[Records from a dataset]
··········

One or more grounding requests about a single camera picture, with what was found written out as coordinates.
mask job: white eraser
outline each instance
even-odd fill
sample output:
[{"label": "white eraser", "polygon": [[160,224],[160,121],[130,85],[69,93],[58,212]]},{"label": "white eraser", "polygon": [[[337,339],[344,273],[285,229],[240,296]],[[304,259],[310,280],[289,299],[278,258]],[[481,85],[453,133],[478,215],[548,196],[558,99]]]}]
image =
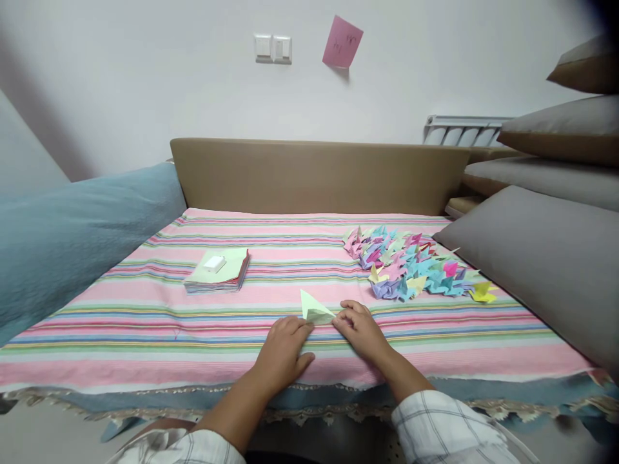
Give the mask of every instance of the white eraser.
[{"label": "white eraser", "polygon": [[204,263],[204,268],[208,272],[216,273],[223,267],[226,263],[226,259],[223,256],[213,256],[206,263]]}]

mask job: checkered sleeve
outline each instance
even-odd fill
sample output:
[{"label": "checkered sleeve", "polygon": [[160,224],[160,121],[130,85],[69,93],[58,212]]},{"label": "checkered sleeve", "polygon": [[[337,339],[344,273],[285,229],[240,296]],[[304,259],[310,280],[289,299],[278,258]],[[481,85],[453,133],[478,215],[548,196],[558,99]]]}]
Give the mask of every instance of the checkered sleeve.
[{"label": "checkered sleeve", "polygon": [[433,390],[406,398],[392,415],[407,462],[517,463],[489,419]]},{"label": "checkered sleeve", "polygon": [[151,430],[128,443],[108,464],[245,464],[245,459],[212,430]]}]

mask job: pink paper on wall
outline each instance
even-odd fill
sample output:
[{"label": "pink paper on wall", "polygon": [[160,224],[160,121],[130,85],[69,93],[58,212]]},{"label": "pink paper on wall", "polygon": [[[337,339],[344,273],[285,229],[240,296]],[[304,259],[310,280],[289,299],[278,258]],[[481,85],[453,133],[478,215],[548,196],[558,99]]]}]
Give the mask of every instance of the pink paper on wall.
[{"label": "pink paper on wall", "polygon": [[333,18],[327,46],[324,48],[322,62],[339,68],[350,67],[362,36],[361,29],[336,15]]}]

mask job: light switch
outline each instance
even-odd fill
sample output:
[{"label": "light switch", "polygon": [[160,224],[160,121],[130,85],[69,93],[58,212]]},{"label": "light switch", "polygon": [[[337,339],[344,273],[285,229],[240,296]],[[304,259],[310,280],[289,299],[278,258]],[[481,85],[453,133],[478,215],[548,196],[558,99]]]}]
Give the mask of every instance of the light switch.
[{"label": "light switch", "polygon": [[279,64],[292,64],[292,39],[290,37],[273,37],[274,61]]},{"label": "light switch", "polygon": [[253,42],[256,52],[256,63],[272,63],[271,58],[271,36],[264,34],[254,34]]}]

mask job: blue cushion
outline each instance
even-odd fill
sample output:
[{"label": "blue cushion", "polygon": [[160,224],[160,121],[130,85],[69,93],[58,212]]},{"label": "blue cushion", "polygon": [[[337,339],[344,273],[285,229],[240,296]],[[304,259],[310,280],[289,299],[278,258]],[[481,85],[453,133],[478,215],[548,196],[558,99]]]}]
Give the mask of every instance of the blue cushion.
[{"label": "blue cushion", "polygon": [[0,346],[62,308],[185,209],[170,163],[0,204]]}]

··········

Once the pictures are removed, repeat all of the data above exactly.

One or more grounding requests about a single camera picture, with what was found written out as coordinates.
mask job: white eraser
outline each instance
even-odd fill
sample output:
[{"label": "white eraser", "polygon": [[160,224],[160,121],[130,85],[69,93],[58,212]]},{"label": "white eraser", "polygon": [[[337,339],[344,273],[285,229],[240,296]],[[304,259],[310,280],[289,299],[278,258]],[[481,85],[453,133],[478,215],[548,196],[558,99]]]}]
image =
Give the mask of every instance of the white eraser.
[{"label": "white eraser", "polygon": [[204,263],[204,268],[208,272],[216,273],[223,267],[226,263],[226,259],[223,256],[213,256],[206,263]]}]

mask job: checkered sleeve
outline each instance
even-odd fill
sample output:
[{"label": "checkered sleeve", "polygon": [[160,224],[160,121],[130,85],[69,93],[58,212]]},{"label": "checkered sleeve", "polygon": [[[337,339],[344,273],[285,229],[240,296]],[[304,259],[310,280],[289,299],[278,258]],[[481,85],[453,133],[478,215],[548,196],[558,99]]]}]
Give the mask of every instance of the checkered sleeve.
[{"label": "checkered sleeve", "polygon": [[433,390],[406,398],[392,415],[407,462],[517,463],[489,419]]},{"label": "checkered sleeve", "polygon": [[151,430],[128,443],[108,464],[245,464],[245,459],[212,430]]}]

mask job: pink paper on wall
outline each instance
even-odd fill
sample output:
[{"label": "pink paper on wall", "polygon": [[160,224],[160,121],[130,85],[69,93],[58,212]]},{"label": "pink paper on wall", "polygon": [[[337,339],[344,273],[285,229],[240,296]],[[304,259],[310,280],[289,299],[278,258]],[[481,85],[453,133],[478,215],[548,196],[558,99]]]}]
Give the mask of every instance of the pink paper on wall.
[{"label": "pink paper on wall", "polygon": [[333,18],[327,46],[324,48],[322,62],[339,68],[350,67],[362,36],[361,29],[336,15]]}]

mask job: light switch
outline each instance
even-odd fill
sample output:
[{"label": "light switch", "polygon": [[160,224],[160,121],[130,85],[69,93],[58,212]]},{"label": "light switch", "polygon": [[[337,339],[344,273],[285,229],[240,296]],[[304,259],[310,280],[289,299],[278,258]],[[481,85],[453,133],[478,215],[548,196],[558,99]]]}]
Give the mask of every instance of the light switch.
[{"label": "light switch", "polygon": [[279,64],[292,64],[292,39],[290,37],[273,37],[274,61]]},{"label": "light switch", "polygon": [[253,42],[256,52],[256,63],[272,63],[271,58],[271,36],[264,34],[254,34]]}]

mask job: blue cushion
outline each instance
even-odd fill
sample output:
[{"label": "blue cushion", "polygon": [[160,224],[160,121],[130,85],[69,93],[58,212]]},{"label": "blue cushion", "polygon": [[[337,339],[344,273],[285,229],[240,296]],[[304,259],[310,280],[289,299],[278,258]],[[481,85],[453,133],[478,215],[548,196],[558,99]]]}]
Give the mask of every instance of the blue cushion.
[{"label": "blue cushion", "polygon": [[0,346],[62,308],[185,209],[170,163],[0,204]]}]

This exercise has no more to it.